Sou do tempo da ditadura. Nasci no meio dela. Cresci e estudei entre sussurros. Vivi o medo, a falta de liberdades. Senti na pele a opressão policial, mãos na parede, revista. E vi e vivi momentos da retomada da democracia, com o povo nas ruas. A democracia veio, mas só quando “eles” devolveram, por pura incompetência e falta de vontade após quebrar o Brasil. Como jornalista, já estudei muito sobre o tema, entrevistei muita gente que foi vítima desse tempo, que devemos lutar para que jamais retorne.
Sou absolutamente favorável ao povo nas ruas, mobilizado, fazendo pressão. Sou um dos que veem na política o meio para se fazer uma sociedade melhor e mais justa. Vivi e vivo nesse meio. Todos vivemos, mesmo sem saber. Mas temos também de participar da política. E participar não é somente atirar pedras, tocar fogo, gritar palavras de ordem. É também acompanhar seus eleitos, ir nas sessões da Câmara de Vereadores, ver projetos e ler. Acompanhar seus deputados e senadores.
Realmente temos um momento histórico. Jovens, velhos, homens, mulheres, todos nas ruas pedindo por um Brasil melhor. Implorando por mais saúde, transporte coletivo, educação de qualidade. Mas, cuidado! Assim como fomos manipulados pela grande mídia por longos anos, também podemos ser manipulados pelas grandes redes sociais. Não podemos perder de vista o olhar crítico, a análise dos fatos, a criticidade que nos faz buscar a verdade, entender o que se passa, quais os atores verdadeiramente envolvidos.
Como disse, já vivi a ditadura.
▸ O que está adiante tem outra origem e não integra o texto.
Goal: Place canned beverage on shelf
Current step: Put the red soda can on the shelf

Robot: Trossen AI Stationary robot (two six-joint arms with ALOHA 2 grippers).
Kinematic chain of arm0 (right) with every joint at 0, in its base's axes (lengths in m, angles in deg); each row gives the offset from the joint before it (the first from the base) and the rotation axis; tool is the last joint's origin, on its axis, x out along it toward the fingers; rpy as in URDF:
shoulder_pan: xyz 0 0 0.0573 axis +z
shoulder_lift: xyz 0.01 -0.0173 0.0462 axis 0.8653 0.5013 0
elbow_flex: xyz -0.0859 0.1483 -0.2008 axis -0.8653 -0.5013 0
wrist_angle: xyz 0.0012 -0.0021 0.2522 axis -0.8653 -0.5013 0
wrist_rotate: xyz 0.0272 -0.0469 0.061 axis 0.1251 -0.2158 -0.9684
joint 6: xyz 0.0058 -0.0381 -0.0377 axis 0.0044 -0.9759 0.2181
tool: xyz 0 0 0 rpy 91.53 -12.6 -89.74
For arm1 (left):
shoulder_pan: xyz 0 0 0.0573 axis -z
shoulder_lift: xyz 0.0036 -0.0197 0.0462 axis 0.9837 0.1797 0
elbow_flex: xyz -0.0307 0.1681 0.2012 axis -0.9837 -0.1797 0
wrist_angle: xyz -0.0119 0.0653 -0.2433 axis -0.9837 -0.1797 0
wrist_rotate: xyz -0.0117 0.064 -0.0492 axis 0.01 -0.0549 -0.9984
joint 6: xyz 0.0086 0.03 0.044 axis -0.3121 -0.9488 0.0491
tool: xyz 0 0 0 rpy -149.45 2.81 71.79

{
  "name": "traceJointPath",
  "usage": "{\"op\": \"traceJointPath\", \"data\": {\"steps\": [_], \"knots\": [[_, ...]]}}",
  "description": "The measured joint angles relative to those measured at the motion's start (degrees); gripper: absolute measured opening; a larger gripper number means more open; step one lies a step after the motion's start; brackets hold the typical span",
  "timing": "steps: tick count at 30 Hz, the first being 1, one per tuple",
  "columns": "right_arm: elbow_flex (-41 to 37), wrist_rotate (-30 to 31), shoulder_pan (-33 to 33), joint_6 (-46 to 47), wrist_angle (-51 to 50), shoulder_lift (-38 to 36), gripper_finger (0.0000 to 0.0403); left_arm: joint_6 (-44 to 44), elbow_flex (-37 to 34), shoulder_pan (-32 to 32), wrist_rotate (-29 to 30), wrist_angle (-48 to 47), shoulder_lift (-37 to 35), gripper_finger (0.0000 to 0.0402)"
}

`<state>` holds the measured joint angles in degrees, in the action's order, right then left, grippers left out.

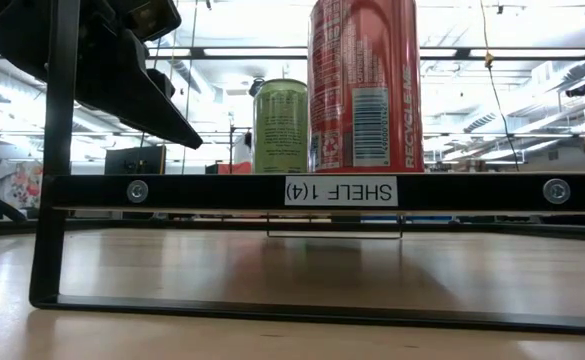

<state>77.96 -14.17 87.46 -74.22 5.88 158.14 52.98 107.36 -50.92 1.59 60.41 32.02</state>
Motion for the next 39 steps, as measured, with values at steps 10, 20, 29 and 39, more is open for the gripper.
{"op": "traceJointPath", "data": {"steps": [10,20,29,39], "knots": [[6.34,-1.22,1.19,-4.60,-6.46,5.09,0.0346,0.60,0.00,0.00,0.02,-0.24,0.00,0.0217],[6.35,-2.92,-0.32,-6.30,-7.42,7.03,0.0346,0.63,0.00,0.00,0.00,-0.28,-0.02,0.0217],[6.00,-5.53,-1.27,-5.66,-7.91,8.91,0.0346,0.63,0.00,0.00,0.00,-0.27,-0.01,0.0217],[5.96,-5.97,-2.16,1.03,-9.00,9.86,0.0346,0.67,0.00,0.00,0.00,-0.42,0.00,0.0217]]}}
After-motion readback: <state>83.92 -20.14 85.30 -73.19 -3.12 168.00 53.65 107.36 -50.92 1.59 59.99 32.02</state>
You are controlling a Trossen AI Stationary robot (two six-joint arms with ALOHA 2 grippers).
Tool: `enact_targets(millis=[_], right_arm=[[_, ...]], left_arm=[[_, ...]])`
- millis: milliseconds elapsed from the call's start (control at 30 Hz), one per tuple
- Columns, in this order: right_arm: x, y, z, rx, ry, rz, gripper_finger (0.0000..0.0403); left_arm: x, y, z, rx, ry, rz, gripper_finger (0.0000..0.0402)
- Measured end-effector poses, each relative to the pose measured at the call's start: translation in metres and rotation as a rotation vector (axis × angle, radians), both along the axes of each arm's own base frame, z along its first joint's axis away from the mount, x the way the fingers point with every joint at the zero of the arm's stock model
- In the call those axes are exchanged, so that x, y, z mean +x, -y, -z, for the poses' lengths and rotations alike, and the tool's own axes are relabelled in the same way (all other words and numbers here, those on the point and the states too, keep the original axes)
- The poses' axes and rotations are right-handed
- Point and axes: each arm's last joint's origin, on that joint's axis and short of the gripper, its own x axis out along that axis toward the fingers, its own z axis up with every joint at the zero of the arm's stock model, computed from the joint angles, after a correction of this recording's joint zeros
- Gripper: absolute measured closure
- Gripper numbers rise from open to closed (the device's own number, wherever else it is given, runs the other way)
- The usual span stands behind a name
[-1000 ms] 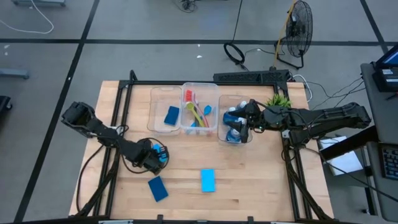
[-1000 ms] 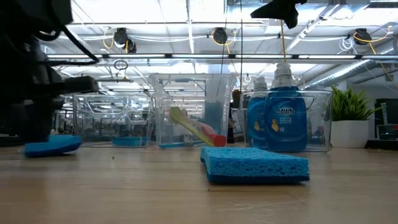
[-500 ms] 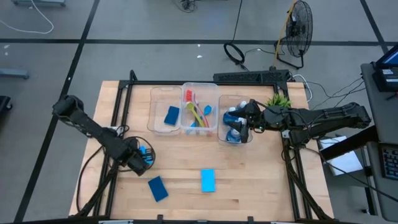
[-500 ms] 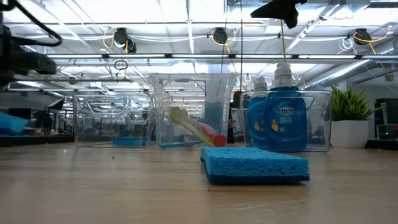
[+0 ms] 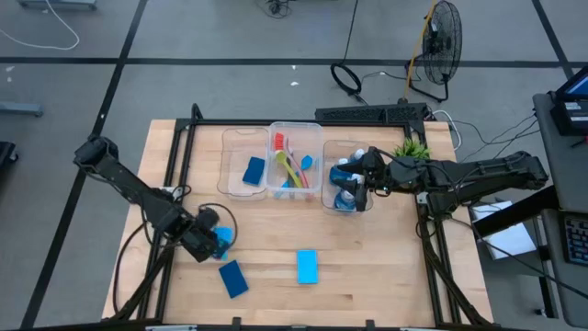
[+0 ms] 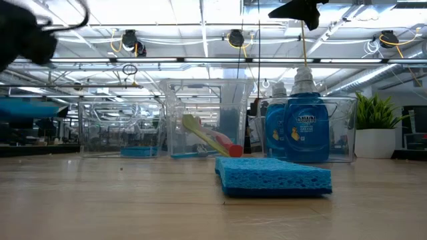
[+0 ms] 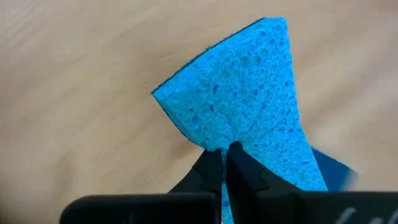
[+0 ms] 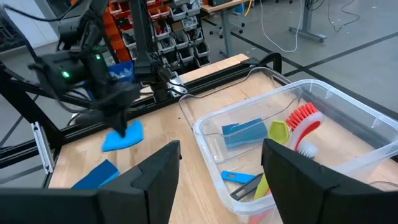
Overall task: Pick & Place Kitchen Sink Supplies
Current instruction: Put the light blue sponge into the left transparent bin
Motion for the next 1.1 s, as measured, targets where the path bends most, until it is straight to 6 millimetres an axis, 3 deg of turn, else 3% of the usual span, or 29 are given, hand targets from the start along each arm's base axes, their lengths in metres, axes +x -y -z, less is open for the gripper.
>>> enact_targets(millis=[133, 367, 733, 933, 1100], right_arm=[[0.000, 0.000, 0.000, 0.000, 0.000, 0.000, 0.0190], [0.000, 0.000, 0.000, 0.000, 0.000, 0.000, 0.0190], [0.000, 0.000, 0.000, 0.000, 0.000, 0.000, 0.0190], [0.000, 0.000, 0.000, 0.000, 0.000, 0.000, 0.0190], [0.000, 0.000, 0.000, 0.000, 0.000, 0.000, 0.0190]], left_arm=[[0.014, 0.008, -0.012, 0.057, 0.259, 0.285, 0.0398], [0.034, 0.018, -0.031, 0.233, 0.604, 0.521, 0.0398], [0.061, 0.024, -0.086, 0.546, 1.200, 0.627, 0.0398], [0.060, 0.025, -0.117, 0.745, 1.504, 0.682, 0.0398], [0.055, 0.025, -0.132, 0.806, 1.696, 0.711, 0.0398]])
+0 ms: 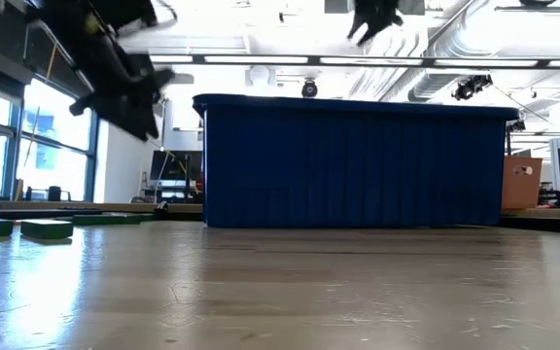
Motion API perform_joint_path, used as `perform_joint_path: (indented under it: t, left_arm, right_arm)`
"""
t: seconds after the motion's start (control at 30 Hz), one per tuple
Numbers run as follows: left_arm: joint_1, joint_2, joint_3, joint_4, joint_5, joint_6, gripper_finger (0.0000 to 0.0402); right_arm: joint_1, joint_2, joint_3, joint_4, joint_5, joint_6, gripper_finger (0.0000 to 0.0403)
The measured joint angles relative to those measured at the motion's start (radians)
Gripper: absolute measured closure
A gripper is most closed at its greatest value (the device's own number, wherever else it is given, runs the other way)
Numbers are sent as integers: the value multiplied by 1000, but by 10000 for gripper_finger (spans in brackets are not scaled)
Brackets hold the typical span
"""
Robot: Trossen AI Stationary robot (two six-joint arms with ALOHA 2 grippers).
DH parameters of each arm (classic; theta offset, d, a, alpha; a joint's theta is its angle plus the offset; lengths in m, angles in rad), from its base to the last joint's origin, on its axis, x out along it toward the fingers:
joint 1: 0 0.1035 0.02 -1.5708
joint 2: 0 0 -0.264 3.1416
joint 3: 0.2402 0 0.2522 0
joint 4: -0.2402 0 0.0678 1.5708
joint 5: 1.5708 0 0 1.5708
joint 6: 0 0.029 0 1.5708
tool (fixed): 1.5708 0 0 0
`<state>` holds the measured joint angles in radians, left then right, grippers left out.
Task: Sort blocks
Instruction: Move the blocks to the center of the table
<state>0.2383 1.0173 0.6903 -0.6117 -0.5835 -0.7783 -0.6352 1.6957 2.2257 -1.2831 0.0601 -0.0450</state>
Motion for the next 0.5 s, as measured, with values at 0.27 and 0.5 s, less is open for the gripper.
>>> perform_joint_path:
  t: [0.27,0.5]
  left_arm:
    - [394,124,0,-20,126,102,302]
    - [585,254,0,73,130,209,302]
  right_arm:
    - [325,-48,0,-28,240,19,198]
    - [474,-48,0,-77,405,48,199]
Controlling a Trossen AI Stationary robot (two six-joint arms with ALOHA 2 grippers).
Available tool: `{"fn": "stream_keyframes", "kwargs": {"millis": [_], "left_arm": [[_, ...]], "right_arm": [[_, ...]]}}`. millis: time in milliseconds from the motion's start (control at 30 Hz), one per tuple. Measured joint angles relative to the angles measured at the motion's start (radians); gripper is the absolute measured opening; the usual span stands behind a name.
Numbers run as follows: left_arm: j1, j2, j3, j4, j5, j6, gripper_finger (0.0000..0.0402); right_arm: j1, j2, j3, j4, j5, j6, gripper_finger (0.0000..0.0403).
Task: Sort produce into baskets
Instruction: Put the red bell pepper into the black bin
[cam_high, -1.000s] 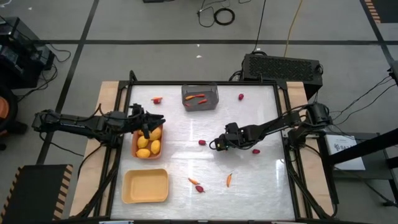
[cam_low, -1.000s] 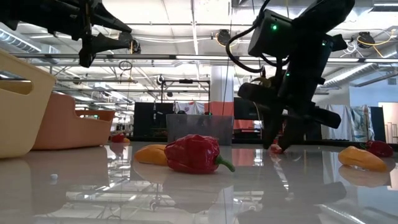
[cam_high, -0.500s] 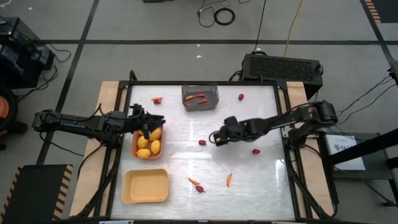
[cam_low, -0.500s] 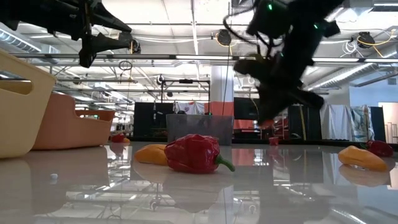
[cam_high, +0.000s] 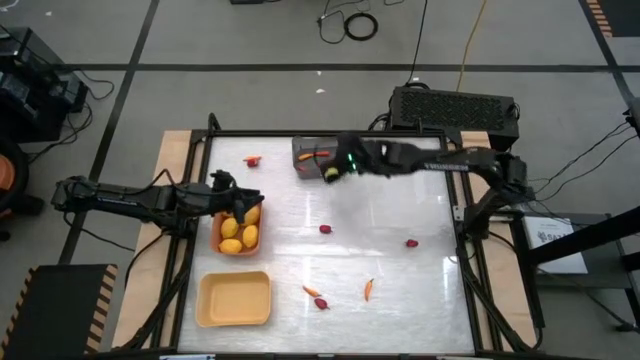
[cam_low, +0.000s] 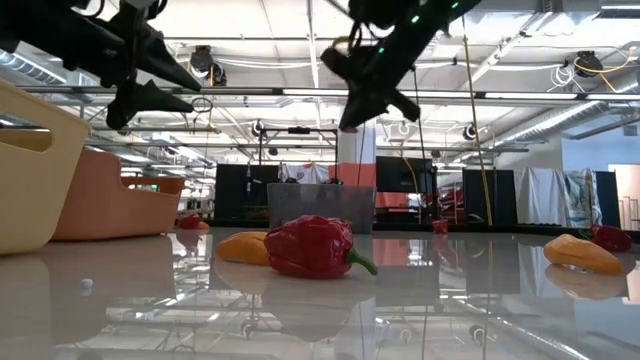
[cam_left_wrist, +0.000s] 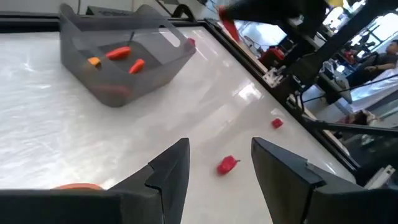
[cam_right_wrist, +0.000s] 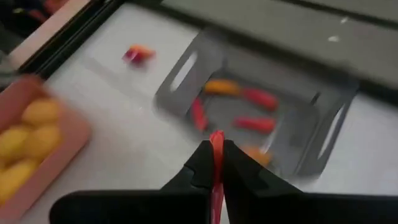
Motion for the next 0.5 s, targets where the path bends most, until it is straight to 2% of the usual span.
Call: {"fn": "stream_keyframes", "kwargs": {"millis": [167,500], "left_arm": [[0.003,0.0,0.0,-0.001,-0.027,0.009,0.018],[0.025,-0.002,0.0,-0.082,-0.026,0.003,0.018]], "right_arm": [[-0.097,0.106,0.087,-0.002,-0.08,-0.061,0.0025],[-0.189,0.287,0.184,-0.012,-0.21,-0.047,0.0079]]}}
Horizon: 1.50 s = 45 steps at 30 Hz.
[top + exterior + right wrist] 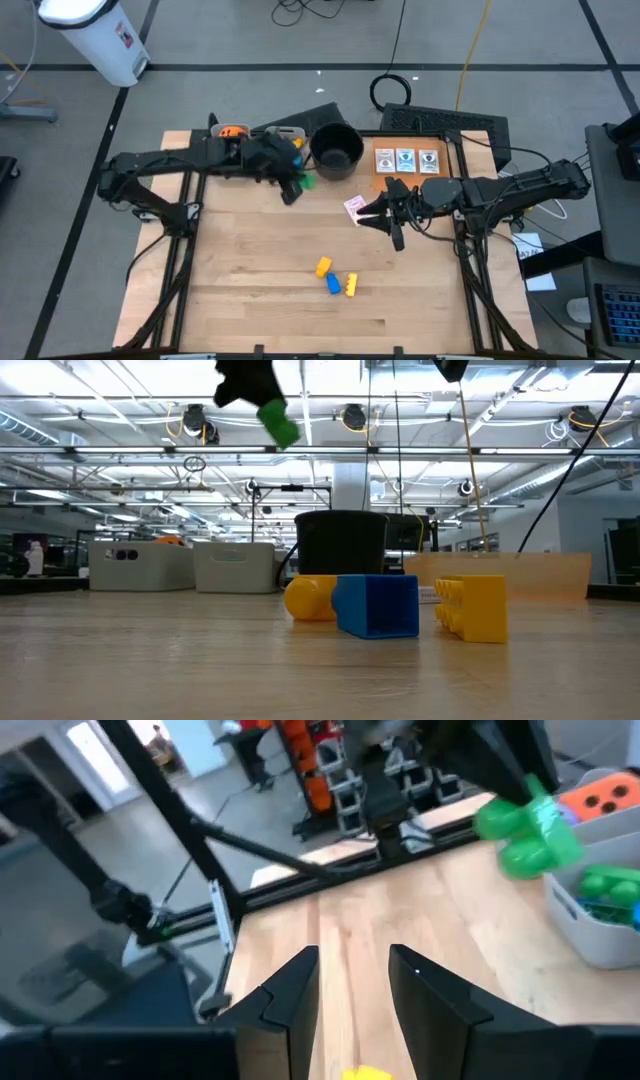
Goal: Pick & Place Toys
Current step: Put the green game piece into the right gray bin
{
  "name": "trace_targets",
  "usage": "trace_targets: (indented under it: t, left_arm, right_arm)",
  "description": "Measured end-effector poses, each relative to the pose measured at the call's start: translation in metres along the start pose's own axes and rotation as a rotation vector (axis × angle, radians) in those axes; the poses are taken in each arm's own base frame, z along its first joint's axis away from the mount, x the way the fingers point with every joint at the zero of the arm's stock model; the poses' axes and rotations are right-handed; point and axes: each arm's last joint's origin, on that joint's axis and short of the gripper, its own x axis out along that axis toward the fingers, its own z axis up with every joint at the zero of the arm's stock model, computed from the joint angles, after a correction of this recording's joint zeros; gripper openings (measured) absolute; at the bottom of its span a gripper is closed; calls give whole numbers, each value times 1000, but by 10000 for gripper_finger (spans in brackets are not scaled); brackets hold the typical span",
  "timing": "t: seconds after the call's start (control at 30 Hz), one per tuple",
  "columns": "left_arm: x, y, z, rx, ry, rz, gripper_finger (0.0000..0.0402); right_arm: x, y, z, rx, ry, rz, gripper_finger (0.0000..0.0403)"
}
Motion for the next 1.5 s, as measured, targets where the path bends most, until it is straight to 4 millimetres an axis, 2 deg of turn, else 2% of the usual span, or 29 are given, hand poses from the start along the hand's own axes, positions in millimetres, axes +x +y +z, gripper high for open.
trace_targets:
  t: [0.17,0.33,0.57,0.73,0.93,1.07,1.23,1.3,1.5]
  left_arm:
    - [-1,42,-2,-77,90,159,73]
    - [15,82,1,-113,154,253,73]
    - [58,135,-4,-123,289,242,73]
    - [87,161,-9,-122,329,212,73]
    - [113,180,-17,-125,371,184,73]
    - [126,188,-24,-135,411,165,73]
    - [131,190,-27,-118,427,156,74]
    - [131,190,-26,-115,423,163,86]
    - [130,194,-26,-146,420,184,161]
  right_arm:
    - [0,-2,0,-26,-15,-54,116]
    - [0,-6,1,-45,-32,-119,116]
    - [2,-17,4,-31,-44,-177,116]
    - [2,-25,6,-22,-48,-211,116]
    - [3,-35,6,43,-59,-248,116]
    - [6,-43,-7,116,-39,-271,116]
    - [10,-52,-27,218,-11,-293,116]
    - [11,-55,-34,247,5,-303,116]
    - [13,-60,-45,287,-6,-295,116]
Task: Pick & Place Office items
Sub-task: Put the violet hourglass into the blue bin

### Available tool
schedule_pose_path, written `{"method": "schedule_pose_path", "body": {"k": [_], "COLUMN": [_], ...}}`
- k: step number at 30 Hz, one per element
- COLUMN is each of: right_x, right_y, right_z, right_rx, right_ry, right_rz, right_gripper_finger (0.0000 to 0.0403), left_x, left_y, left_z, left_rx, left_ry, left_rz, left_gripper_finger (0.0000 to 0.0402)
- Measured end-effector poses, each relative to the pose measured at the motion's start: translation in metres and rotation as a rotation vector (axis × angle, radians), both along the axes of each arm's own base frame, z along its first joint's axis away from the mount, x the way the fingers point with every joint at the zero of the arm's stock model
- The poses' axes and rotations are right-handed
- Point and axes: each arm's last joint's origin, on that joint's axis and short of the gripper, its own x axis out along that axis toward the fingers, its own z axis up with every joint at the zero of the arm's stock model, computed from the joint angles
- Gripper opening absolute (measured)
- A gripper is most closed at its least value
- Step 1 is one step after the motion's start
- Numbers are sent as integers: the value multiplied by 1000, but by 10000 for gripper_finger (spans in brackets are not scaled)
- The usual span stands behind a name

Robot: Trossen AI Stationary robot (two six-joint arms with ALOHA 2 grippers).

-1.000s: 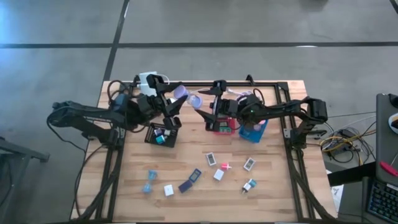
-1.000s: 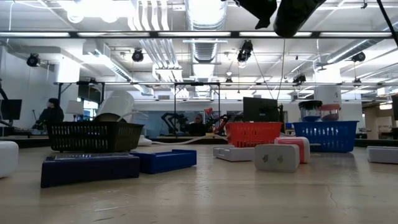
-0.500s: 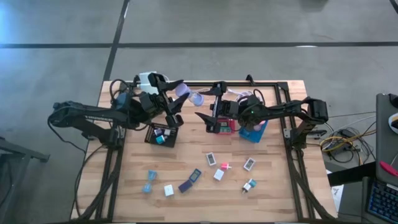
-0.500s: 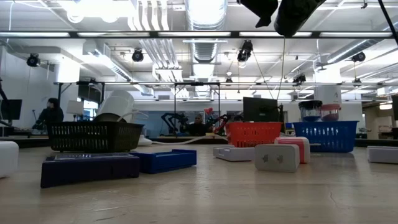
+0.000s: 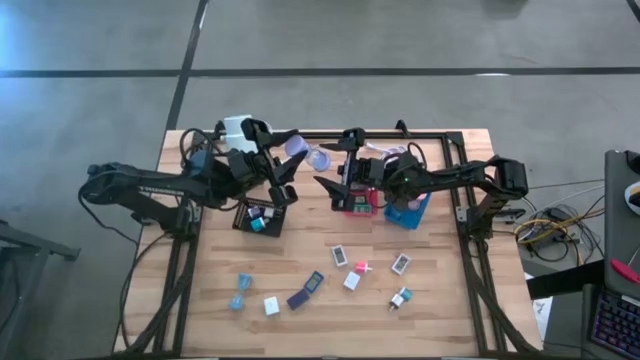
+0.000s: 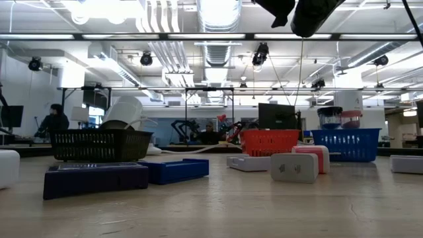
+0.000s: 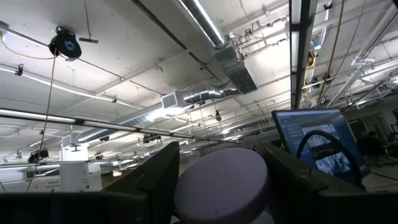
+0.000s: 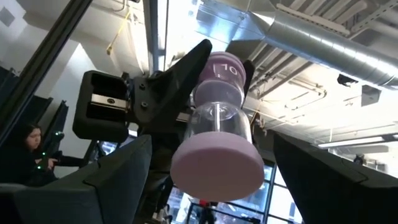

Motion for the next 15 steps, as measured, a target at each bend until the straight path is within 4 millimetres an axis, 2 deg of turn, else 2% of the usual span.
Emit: {"method": "schedule_pose_path", "body": {"k": [8,15], "right_x": [0,0], "right_y": [-2,-1], "right_z": [0,-1], "right_rx": [35,31], "right_ry": [-3,4], "right_rz": [-41,-40], "right_gripper_finger": [320,247], "left_x": [0,1], "left_y": [0,1], "left_z": [0,-1], "left_rx": [0,0], "left_ry": [-1,5], "left_rz": [1,1], "left_gripper_finger": [194,194]}}
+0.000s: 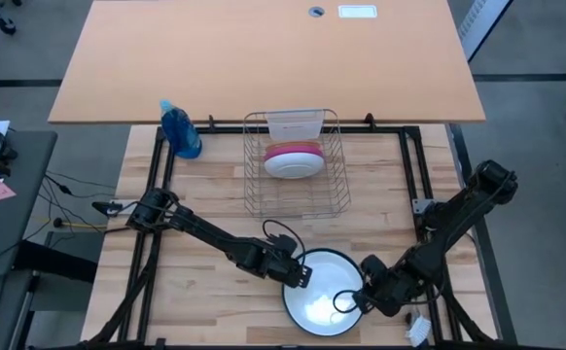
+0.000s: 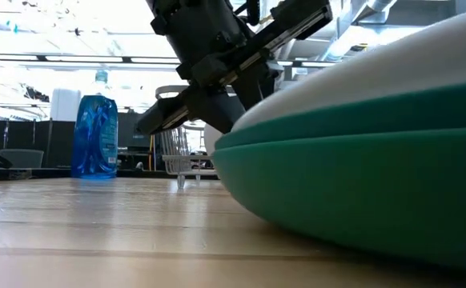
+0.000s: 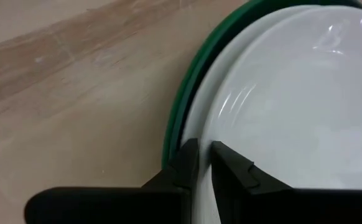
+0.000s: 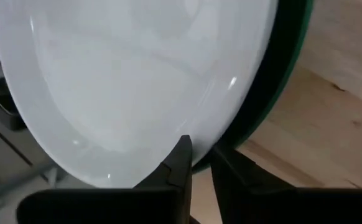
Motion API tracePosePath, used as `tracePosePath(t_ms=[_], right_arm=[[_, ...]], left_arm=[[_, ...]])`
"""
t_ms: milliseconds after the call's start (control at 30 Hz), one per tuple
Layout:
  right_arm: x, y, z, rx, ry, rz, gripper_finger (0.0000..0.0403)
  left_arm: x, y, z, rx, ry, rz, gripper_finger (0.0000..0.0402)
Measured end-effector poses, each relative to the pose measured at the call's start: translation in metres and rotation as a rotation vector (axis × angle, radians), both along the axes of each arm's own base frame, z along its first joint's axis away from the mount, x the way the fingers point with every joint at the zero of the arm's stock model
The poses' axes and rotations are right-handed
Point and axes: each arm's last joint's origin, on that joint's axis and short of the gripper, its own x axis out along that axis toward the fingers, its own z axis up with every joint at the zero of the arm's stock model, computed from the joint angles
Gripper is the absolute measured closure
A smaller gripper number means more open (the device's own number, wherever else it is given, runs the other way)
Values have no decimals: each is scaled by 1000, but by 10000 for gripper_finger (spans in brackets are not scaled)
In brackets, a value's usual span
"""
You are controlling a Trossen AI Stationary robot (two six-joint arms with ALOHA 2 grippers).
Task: Sort dishes
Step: Put the white plate in the dish rack
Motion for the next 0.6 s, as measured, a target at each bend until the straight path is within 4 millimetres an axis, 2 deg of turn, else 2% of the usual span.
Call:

Já vivi a volta da democracia, que ainda falta muito para realmente estar enraizada em nossas vidas, instituições. Ainda discutimos se nossos irmãos do nordeste devem ter água para viver, se devem receber ajuda para ter um mínimo de dignidade, de acesso à cidadania. Lutamos ainda por mais vagas nas creches e escolas, tem criança que infelizmente ainda morre de fome, andam nas ruas pedindo esmolas. E nossa sociedade, com todo o respeito, se mobiliza em campanhas para retirar animais das ruas. Ainda temos dificuldades em compreender que todos são iguais. Que negros, índios, GLBTs, minorias, todos temos direitos iguais.
Finalmente, como mais um a escrever para ajudar na reflexão do momento em que vivemos. Não basta ser um ativista via redes sociais, e agora sair às ruas no rumo do efeito manada, onde todos acham bacana seguir os outros, pensar como todos, e até… agir como todos. Será que é só isso? Não. Com certeza não. Esse movimento de estarmos todos nas ruas deve ser permanente todo o tempo. Nas escolas, nas ruas, nas eleições, nas festas, nos legislativos, executivos. Nos grupos sociais de igrejas, associações, empresários, todos, é sempre hora de falar sobre o que é certo ou errado para o país.
Sempre é momento de debater. De reunir e ir cobrar do Prefeito, dos vereadores, dos deputados estaduais e federais, senadores, que nós não queremos tal lei, tantos aumentos, tantos erros e desmandos! Nesses momentos de agitação, revolta, e até indução para atos não tão nobres, você deve pensar: porque mesmo estou aqui? Será que não estão também me manipulando para atingir objetivos obscuros? Em 1963/64 foi assim também. E vivemos longos anos na escuridão. Ainda estamos tentando curar as feridas da ditadura.
Portanto, vamos às ruas sim. Mas tome cuidado quando começa o “fora isso”, fora aquilo, fora este, fora aquele, ou aquela! O movimento é legítimo, necessário, mas tem muita gente esperta interessada no fogo das ruas. Vamos também exercer todos os dias a nossa cidadania, em todos os momentos. Sair do sofá, da cadeira, da frente do computador todos os momentos em que algo estiver errado para a coletividade. E não para grupos ou individualidades. E cuidado, muito cuidado com o efeito manada. Ele pode nos levar longe, mas também nos precipitar em um abismo sem fim. Às ruas, mas com consciência e atenção!